## WHAT YOU SHOULD DO
Search the records that follow and extract every line containing the string "tray".

------ DATA PROVIDED ------

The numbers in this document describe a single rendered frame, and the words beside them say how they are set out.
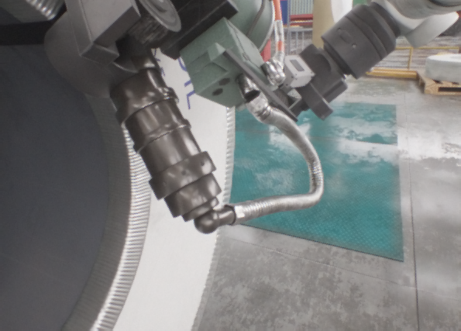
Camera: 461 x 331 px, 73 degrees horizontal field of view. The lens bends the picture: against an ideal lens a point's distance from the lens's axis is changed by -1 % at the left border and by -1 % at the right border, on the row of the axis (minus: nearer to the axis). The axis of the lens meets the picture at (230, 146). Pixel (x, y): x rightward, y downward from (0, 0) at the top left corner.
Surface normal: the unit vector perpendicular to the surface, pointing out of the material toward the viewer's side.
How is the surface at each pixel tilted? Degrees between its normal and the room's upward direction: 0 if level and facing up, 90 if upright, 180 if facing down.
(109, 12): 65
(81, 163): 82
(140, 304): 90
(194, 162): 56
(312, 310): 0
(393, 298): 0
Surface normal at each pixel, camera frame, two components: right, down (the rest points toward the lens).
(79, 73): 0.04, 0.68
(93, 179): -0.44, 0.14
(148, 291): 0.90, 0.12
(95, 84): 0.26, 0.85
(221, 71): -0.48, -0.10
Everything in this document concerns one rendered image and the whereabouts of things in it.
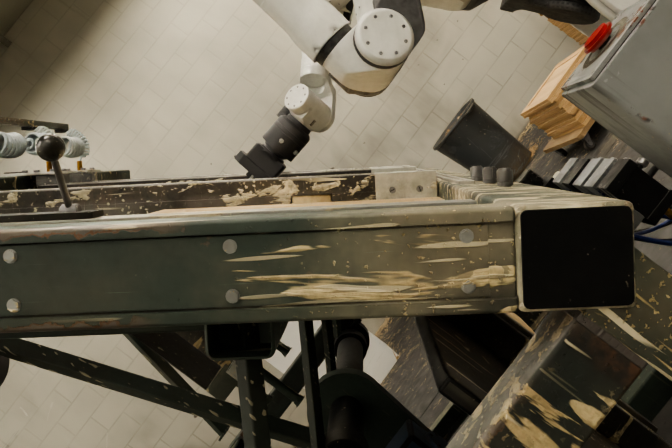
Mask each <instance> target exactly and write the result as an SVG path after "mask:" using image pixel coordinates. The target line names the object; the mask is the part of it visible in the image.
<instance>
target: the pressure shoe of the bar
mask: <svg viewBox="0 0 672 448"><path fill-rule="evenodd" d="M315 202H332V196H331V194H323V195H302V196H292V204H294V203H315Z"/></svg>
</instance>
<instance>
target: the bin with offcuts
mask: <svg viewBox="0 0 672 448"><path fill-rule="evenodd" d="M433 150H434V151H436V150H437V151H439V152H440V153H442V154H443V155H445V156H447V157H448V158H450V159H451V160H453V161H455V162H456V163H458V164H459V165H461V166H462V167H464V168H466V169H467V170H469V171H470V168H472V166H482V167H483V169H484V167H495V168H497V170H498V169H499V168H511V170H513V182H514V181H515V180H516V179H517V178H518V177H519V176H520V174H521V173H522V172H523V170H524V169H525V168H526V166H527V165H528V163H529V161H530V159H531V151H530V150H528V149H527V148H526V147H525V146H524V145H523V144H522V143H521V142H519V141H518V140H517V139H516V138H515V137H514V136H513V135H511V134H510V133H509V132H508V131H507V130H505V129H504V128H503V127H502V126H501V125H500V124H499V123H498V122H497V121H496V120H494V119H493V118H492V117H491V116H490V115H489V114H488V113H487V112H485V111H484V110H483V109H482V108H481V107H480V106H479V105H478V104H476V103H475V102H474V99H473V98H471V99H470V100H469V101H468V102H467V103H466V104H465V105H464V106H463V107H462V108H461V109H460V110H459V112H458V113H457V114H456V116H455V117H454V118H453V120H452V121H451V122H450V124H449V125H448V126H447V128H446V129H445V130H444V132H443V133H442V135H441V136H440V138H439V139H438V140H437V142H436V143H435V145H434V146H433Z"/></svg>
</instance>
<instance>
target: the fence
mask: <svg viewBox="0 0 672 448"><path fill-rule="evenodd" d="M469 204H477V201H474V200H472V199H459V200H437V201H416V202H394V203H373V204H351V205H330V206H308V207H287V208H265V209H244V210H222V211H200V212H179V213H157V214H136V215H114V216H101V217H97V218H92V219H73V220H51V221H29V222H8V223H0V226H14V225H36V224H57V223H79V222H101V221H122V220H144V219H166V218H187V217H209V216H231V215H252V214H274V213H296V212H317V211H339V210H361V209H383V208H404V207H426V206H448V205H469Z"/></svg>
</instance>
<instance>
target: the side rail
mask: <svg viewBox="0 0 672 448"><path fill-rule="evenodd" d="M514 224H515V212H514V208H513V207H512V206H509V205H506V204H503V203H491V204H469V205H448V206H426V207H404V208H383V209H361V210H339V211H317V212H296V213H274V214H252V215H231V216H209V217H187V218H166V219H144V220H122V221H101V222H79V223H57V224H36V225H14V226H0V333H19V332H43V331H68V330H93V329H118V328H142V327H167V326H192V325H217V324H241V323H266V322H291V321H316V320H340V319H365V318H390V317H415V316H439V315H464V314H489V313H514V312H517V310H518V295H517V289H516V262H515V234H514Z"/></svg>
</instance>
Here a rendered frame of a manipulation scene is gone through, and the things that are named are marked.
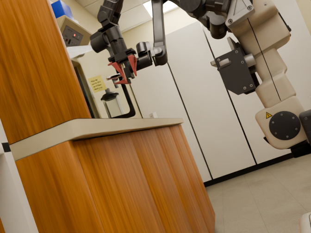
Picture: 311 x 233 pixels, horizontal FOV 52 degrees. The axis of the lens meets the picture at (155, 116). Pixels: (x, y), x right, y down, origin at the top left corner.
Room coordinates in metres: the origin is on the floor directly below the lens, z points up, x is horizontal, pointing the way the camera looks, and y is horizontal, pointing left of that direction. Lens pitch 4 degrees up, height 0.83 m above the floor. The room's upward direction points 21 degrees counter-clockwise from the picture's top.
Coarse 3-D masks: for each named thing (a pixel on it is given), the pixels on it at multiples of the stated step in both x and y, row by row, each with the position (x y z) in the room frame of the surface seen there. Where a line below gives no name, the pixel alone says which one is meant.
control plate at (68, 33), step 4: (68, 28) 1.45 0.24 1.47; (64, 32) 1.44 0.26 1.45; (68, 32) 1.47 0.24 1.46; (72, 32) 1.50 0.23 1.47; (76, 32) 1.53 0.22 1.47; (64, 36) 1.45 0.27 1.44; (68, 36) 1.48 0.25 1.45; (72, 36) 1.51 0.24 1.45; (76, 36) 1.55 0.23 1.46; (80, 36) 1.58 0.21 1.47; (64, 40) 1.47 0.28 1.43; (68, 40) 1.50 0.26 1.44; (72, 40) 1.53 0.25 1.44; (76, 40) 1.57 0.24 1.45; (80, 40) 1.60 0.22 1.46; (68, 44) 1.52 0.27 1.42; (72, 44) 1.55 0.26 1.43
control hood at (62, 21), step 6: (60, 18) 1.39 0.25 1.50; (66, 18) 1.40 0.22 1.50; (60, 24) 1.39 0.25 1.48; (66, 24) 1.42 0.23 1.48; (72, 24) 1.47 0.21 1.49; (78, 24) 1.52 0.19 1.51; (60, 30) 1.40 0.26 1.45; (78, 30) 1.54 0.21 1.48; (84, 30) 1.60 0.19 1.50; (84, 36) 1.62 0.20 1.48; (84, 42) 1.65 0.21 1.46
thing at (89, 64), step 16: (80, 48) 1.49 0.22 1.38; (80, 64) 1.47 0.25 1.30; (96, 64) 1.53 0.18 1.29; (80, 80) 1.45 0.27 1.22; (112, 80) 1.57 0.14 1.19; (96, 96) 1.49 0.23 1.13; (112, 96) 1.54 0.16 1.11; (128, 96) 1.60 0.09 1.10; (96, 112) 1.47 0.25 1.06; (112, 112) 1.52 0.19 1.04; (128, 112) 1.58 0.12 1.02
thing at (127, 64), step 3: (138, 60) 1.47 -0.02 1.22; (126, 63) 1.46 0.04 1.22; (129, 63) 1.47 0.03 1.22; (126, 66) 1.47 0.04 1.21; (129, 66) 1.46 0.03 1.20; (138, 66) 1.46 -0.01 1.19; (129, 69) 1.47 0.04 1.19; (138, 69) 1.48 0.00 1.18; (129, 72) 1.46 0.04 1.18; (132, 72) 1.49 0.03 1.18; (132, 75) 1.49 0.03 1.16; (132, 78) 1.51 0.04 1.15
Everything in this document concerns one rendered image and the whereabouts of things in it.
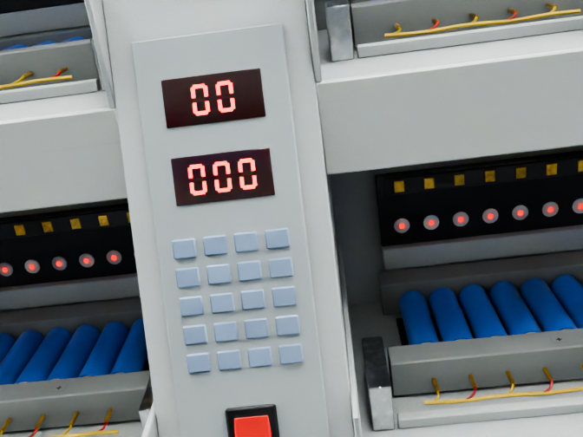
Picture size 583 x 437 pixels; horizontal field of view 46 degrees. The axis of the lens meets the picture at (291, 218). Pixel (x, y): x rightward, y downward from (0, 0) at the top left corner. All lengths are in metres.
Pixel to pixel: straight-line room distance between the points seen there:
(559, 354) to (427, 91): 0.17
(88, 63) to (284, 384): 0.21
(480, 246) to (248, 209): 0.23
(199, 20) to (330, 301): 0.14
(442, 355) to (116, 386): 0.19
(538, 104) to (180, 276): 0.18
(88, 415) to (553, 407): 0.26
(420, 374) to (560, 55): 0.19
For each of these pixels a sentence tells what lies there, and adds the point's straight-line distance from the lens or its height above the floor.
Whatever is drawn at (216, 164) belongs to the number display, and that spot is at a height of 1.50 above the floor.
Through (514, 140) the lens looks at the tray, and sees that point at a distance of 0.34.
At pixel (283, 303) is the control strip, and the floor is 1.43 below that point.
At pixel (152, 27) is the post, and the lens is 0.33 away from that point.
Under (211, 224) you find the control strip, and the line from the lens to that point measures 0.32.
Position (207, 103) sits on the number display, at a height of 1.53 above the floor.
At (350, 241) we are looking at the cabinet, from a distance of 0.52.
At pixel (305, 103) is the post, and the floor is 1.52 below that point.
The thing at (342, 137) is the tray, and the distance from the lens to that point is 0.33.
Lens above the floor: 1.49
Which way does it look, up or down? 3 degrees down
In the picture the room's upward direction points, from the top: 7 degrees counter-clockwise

------
------ DATA PROVIDED ------

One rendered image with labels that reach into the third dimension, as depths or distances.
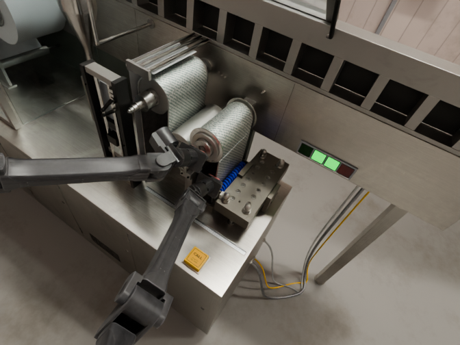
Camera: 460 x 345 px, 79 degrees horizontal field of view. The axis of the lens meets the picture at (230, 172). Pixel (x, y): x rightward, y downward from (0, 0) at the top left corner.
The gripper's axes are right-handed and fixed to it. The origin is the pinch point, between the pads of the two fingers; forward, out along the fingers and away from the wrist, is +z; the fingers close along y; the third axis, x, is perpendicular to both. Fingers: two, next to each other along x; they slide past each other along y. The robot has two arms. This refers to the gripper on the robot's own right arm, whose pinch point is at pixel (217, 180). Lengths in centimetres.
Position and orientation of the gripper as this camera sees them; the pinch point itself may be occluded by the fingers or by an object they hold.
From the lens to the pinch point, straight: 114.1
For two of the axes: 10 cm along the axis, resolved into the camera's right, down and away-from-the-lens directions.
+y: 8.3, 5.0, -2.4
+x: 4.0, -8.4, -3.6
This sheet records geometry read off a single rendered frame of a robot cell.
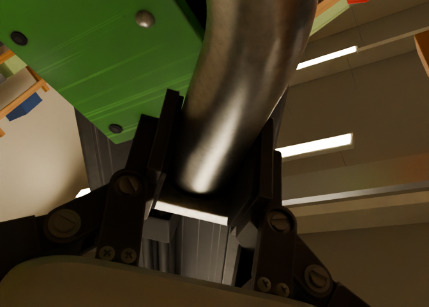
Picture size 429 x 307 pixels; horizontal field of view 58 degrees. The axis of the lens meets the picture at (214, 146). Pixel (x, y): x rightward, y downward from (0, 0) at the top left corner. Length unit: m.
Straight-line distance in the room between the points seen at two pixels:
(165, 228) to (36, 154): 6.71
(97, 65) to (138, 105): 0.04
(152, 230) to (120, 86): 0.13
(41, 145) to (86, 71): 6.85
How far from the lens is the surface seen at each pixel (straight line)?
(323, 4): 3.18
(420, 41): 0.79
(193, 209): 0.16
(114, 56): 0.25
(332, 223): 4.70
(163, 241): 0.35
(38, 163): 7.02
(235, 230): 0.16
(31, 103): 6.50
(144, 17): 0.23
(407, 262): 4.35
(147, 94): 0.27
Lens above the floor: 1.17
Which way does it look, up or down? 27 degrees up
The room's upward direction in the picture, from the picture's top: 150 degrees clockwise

------
------ DATA PROVIDED ------

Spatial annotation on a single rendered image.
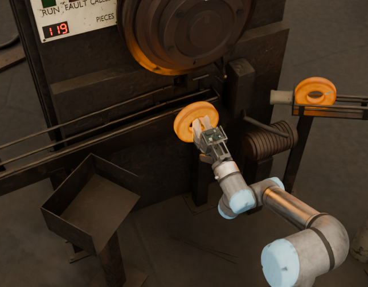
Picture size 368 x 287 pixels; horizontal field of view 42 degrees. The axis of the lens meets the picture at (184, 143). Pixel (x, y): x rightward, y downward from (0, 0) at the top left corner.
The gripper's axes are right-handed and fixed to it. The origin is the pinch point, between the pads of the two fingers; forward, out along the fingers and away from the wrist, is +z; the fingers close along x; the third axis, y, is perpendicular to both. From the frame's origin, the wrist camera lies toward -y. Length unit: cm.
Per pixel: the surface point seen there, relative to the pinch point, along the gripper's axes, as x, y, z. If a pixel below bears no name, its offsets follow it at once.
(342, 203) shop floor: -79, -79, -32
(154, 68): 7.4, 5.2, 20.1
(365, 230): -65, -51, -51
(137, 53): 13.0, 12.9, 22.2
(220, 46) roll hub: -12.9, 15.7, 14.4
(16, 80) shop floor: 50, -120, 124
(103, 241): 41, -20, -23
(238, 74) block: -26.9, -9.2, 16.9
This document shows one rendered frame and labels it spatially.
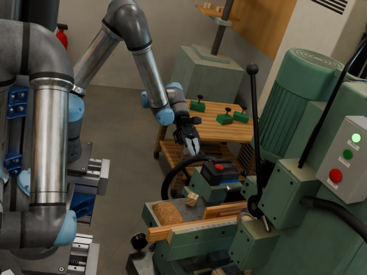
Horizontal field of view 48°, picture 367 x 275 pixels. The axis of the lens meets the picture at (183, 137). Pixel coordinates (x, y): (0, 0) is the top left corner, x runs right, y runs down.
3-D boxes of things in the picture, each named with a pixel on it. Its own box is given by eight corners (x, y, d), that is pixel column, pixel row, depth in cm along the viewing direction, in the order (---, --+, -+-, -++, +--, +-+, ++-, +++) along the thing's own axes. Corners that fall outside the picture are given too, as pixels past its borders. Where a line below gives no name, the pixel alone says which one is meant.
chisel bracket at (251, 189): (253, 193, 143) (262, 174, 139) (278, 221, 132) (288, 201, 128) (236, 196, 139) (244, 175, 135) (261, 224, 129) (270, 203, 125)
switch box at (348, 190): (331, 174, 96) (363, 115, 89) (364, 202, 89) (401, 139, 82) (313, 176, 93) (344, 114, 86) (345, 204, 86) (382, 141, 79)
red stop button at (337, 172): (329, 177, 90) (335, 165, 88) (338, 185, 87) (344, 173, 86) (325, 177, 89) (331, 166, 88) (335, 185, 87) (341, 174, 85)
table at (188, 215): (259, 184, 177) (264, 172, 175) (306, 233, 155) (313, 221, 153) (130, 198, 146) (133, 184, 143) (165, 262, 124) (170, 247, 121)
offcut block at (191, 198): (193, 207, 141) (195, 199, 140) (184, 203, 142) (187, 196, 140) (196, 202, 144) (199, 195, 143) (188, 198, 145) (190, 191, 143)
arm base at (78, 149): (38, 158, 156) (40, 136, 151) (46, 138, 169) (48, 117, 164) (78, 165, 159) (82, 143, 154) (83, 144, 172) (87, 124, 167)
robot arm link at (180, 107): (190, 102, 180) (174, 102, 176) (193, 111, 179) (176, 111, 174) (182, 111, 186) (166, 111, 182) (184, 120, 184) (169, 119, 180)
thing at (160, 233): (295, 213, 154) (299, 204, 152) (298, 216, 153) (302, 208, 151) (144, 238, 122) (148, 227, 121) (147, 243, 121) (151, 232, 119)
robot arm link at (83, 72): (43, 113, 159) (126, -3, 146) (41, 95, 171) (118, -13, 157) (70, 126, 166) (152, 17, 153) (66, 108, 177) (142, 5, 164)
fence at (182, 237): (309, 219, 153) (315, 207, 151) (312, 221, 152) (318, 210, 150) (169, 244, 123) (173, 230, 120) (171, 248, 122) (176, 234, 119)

------

## ANSWER TO THIS TASK
Through (514, 140) the lens looks at the tray, and sees that point at a distance of 0.34.
The thing at (342, 137) is the tray, and the distance from the lens to that point is 0.33.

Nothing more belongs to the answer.